In a rare show of unity, nine Kurdish parties in Turkey have established a joint platform to promote the use of the Kurdish language against what they see as a creeping danger of assimilation.

DIYARBAKIR, Turkey — Nine Kurdish parties in Turkey have joined forces in a fresh drive to fight for more language rights and shield Kurdish from what they see as the creeping danger of assimilation and oblivion.

The initiative aims to revive the Kurds’ decades-long efforts to use their language freely, especially in education. The struggle has been in a lull since settlement talks between Ankara and the Kurds collapsed in 2015. The breakup of the peace process reignited clashes between the security forces and armed Kurdish militants, followed by a ferocious clampdown on Kurdish political quarters that saw the seizure of Kurdish-run local administrations and the arrest of dozens of senior Kurdish politicians, including parliament members.

On Oct. 28, the Peoples’ Democratic Party (HDP), the main pro-Kurdish political movement in Turkey, and eight other parties established the Kurdish Language Protection and Development Platform to press ahead with language demands and encourage Kurds to use their mother tongue more. The other co-founders included the Democratic Regions Party, the Freedom and Socialism Party, the Kurdistan Democratic Party-Bakur, the Kurdistan Democratic Party-Turkey, the Kurdistan Socialist Party (PSK), the Kurdistan Freedom Party (PAK), the People and Freedom Party and the Azadi Movement.
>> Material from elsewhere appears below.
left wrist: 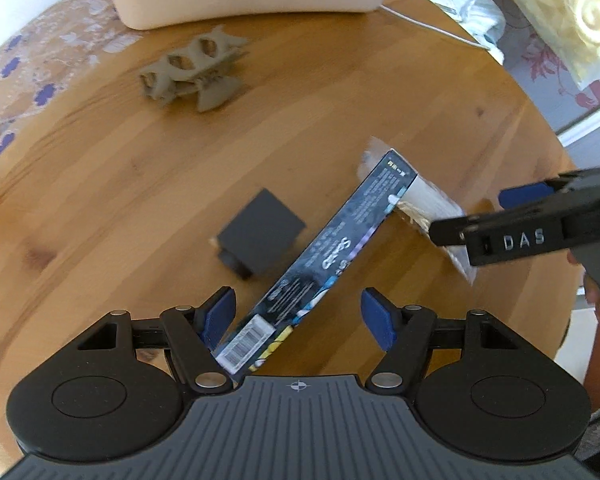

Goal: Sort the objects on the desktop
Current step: 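Grasp the dark blue Sanrio box with the left gripper while the right grasps the clear packet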

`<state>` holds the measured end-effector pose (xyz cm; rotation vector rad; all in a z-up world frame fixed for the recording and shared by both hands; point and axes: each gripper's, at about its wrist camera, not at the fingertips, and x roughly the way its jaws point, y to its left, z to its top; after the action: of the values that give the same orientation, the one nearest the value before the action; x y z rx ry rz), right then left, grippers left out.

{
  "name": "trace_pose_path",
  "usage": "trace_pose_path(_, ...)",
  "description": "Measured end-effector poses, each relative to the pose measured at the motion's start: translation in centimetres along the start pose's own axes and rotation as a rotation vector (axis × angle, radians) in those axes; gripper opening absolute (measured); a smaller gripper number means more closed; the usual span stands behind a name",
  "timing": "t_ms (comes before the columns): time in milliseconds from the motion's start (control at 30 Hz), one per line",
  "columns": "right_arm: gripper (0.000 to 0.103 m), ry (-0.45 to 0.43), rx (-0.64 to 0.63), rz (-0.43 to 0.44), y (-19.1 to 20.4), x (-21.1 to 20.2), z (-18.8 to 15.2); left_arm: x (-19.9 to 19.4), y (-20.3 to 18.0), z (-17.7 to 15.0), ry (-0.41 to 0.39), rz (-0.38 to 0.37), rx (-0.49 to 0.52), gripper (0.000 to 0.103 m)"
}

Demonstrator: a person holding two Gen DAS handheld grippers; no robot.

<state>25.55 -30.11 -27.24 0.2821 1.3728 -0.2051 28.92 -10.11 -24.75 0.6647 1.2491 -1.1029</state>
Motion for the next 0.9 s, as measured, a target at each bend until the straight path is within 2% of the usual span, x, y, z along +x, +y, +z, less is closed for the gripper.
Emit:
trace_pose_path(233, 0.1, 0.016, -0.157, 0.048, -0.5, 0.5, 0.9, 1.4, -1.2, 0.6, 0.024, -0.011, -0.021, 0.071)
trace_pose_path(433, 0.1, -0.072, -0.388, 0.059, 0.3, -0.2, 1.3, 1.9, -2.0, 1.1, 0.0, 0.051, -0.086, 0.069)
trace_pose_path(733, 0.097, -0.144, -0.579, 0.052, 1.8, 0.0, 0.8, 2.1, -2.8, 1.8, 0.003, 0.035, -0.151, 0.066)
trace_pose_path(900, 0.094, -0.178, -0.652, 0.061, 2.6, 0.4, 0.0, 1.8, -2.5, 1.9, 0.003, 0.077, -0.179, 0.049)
Speaking to Al-Monitor, PSK Deputy Chair Bayram Bozyel argued the Kurdish language faces extinction in Turkey. “With all its means, Turkey is pursuing a policy to assimilate [Kurds] and wipe out the Kurdish language,” Bozyel said. “To fend off this threat, nine Kurdish parties came together and decided to work jointly to sound the alarm and raise awareness.”

Language has always been a pivotal theme in the Kurdish struggle for rights and freedoms in Turkey. The restrictions date back to the early years of the modern Turkish republic in the 1930s, when a campaign called “Citizen, Speak Turkish!” pressured minorities to speak the official language and Kurds faced fines for speaking their mother tongue in public. In 1958, Kurdish writer Musa Anter created a furor when he published text in Kurdish — the lyrics of a folk song — in a local newspaper in Diyarbakir, the largest city of the Kurdish-majority southeast. In 1977, the first Kurdish-language newspaper, Roja Welat, began publication, but was soon shuttered by the martial rule in the country.
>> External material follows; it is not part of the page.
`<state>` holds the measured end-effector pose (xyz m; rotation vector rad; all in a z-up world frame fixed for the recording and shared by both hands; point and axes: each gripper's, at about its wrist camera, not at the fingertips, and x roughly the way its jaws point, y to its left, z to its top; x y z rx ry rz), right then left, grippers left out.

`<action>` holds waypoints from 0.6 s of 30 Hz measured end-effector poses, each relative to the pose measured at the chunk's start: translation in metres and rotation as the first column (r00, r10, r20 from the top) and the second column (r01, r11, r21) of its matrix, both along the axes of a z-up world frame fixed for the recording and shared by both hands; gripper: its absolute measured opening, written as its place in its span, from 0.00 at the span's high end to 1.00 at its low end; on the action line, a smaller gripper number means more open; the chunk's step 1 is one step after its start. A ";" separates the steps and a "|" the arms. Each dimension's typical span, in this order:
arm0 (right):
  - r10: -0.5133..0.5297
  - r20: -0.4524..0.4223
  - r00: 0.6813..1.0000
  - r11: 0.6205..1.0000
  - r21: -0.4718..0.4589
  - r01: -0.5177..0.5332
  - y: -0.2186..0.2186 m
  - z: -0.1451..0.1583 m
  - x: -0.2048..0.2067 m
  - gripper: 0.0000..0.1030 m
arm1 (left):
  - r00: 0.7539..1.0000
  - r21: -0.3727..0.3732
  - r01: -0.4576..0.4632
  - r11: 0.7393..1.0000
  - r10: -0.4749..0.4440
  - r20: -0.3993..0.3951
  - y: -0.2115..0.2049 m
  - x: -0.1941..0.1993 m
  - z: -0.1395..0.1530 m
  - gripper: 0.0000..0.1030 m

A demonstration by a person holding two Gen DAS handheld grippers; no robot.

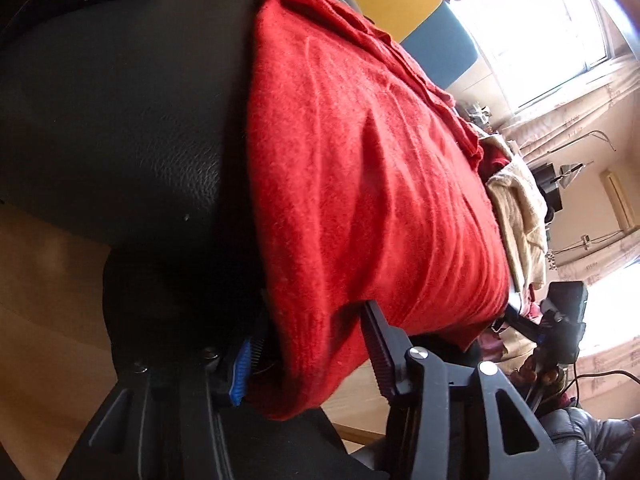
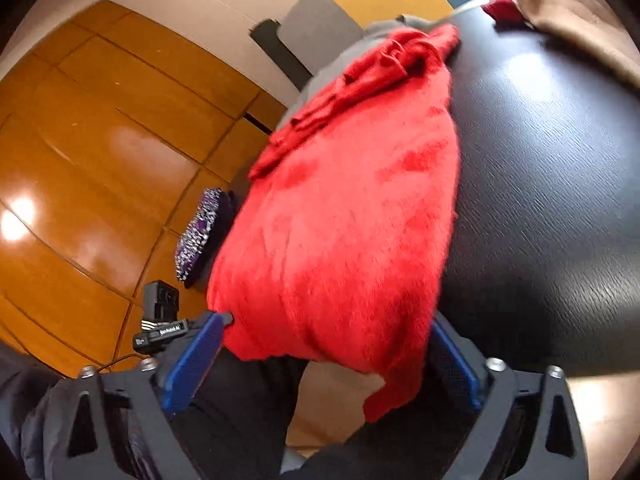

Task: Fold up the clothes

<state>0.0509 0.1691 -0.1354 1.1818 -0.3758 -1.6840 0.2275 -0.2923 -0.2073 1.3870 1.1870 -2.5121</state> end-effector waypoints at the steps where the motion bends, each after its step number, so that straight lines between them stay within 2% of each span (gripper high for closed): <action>1: 0.009 0.027 1.000 1.000 0.009 -0.009 0.003 -0.003 0.000 0.12 | 1.000 0.001 -0.002 1.000 0.002 0.000 0.000 -0.001 0.000 0.54; 3: -0.003 0.056 0.998 1.000 0.016 0.002 0.005 -0.009 -0.001 0.17 | 1.000 0.019 -0.017 1.000 0.017 0.003 -0.002 -0.002 0.000 0.55; 5: 0.003 0.094 0.996 1.000 0.021 -0.005 0.006 -0.015 0.000 0.17 | 0.999 0.037 -0.034 0.999 0.034 0.010 -0.004 -0.003 -0.002 0.54; 7: 0.019 0.095 0.995 0.999 0.036 -0.022 0.005 -0.021 0.002 0.19 | 0.997 0.061 -0.068 0.996 0.065 0.039 -0.008 -0.004 -0.007 0.54; 8: 0.020 0.103 0.994 0.999 0.044 -0.024 0.003 -0.025 0.001 0.21 | 0.996 0.093 -0.081 0.992 0.078 0.035 -0.009 -0.004 -0.009 0.54; 10: 0.013 0.134 0.991 0.998 0.061 -0.021 0.002 -0.031 0.000 0.27 | 0.996 0.100 -0.090 0.991 0.089 0.017 -0.009 -0.002 -0.009 0.55; 11: 0.008 0.153 0.988 0.997 0.069 -0.018 0.002 -0.035 -0.001 0.33 | 0.997 0.084 -0.077 0.993 0.077 0.001 -0.006 -0.002 -0.007 0.58; 12: -0.002 0.169 0.986 0.995 0.094 -0.014 0.001 -0.040 -0.001 0.54 | 0.998 0.069 -0.064 0.996 0.065 -0.012 -0.004 -0.002 -0.005 0.65; 13: -0.020 0.164 0.986 0.987 0.159 -0.006 0.004 -0.046 0.000 0.95 | 0.999 0.055 -0.050 0.997 0.051 -0.015 -0.001 -0.003 -0.002 0.74; 14: -0.035 0.160 0.986 0.982 0.188 0.005 0.004 -0.048 0.001 0.91 | 0.999 0.042 -0.044 0.998 0.044 -0.013 0.000 -0.003 0.000 0.80; 15: -0.051 0.156 0.986 0.976 0.216 0.016 0.004 -0.051 0.002 0.93 | 0.999 0.027 -0.037 0.999 0.037 -0.012 0.001 -0.003 0.003 0.89; 16: -0.066 0.151 0.986 0.969 0.245 0.027 0.005 -0.053 0.003 0.93 | 1.000 0.023 -0.026 0.999 0.026 -0.013 0.002 -0.002 0.007 0.93; 18: -0.051 0.134 0.990 0.969 0.247 0.016 0.003 -0.044 0.008 0.93 | 0.999 0.047 -0.003 0.999 0.005 -0.040 0.000 0.000 0.017 0.93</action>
De facto restrictions on the Kurdish language and even Kurdish music continued for years before a ban was put into effect after the 1980 military coup. The 1983 law prohibited “the expression, dissemination and publication of thoughts in languages other than the first official languages of states recognized by the Turkish state.” The ban was abolished in 1991 thanks to efforts by then-premier Turgut Ozal, but restrictions continued on the ground.

The biggest gains for the Kurds came in the 2000s, when Ankara initiated democratic reforms to support its bid to join the European Union. The government created a Kurdish-language TV channel and introduced elective courses in Kurdish in public schools. 

The use of Kurdish proliferated, but the authorities often remained vindictive. In 2009, for instance, Kurdish mayors were sued for printing festival invitations in Kurdish, with the official accusation being that the invitations contained letters such as W, X and Q that do not exist in the Turkish alphabet. Kurdish politicians had run-ins with the judiciary for using Kurdish in election campaigns, and the Diyarbakir Bar Association for printing day planners in Kurdish.

Since the collapse of the settlement talks, language restrictions have made a comeback. And with the Kurdish political movement largely paralyzed, the issue has remained in the shadow of the crackdown.

According to Bozyel, the new platform has three main objectives. The first is to encourage Kurds to use the language more. Kurdish is spoken almost exclusively in rural areas, but in urban centers, Turkish is the dominant language in the street and many young Kurds remain disconnected from their mother tongue.

“How can we, Kurds, protect our language? How to use it more in daily life? This is our first goal and we need to show a strong will here,” Bozyel said.

“Second, a language cannot be protected only through usage in daily life. Assimilation cannot be stopped unless it becomes an official language and an education and market language,” he said. “It could become official with Turkey’s permission; hence Turkey and the government are a party to this problem. We want Kurdish to become a language of education in Turkey and the Kurdish regions, along with Turkish, to be taught from primary school to university and be an official language.”

The third objective has an international aspect. Referring to Turkey’s EU accession bid and membership in UN institutions, Bozyel said the platform would seek international support to put pressure on Ankara. Even if Kurdish “cannot become an official or education language at a stroke,” the aim is to popularize its usage, he added.

Bozyel said the platform would organize a workshop Nov. 10 to outline a road map of its activities.

Vahit Aba, a senior PAK member, grumbled that Turkish dominates the public space in predominantly Kurdish cities. “It’s as if speaking Turkish is normal and speaking Kurdish is abnormal in shops, at markets and in the street,” he told Al-Monitor. “Someone had to step in. This is a duty not only for political parties but for everyone. We decided to organize a workshop with academics, linguists and psychologists — that is, people who are knowledgable on how language affects society.”

The “real work” will kick off after the workshop, Aba said, noting they would discuss what to ask from the Kurds, what the state and international organizations should do and what a path toward the ultimate goal of making Kurdish an official language looks like.

The initiative received a message of support from Selahattin Demirtas, arguably the most popular Kurdish politician in Turkey today, who has been behind bars for two years. In a letter from prison, Demirtas lent support to “any effort for the free, unimpeded use of Kurdish in all spheres of life, including education, the economy and social and political realms.” He noted that he himself was continuing to study Kurmanji, the main Kurdish dialect in Turkey, in prison.

Ordinary Kurds have met the initiative with remarkable excitement. Sivan Vural, a shopkeeper in Diyarbakir, hailed the platform as “a very important step in terms of Kurdish unity in the political and social fields.” He voiced hope that the spirit of unity would extend to local elections in March and lead to an electoral alliance.

The drive's results are hard to predict. The initiative presents an opportunity to Ankara to respond positively and thaw the ice with the Kurds, but the state’s traditional impulse of rejection could equally prevail.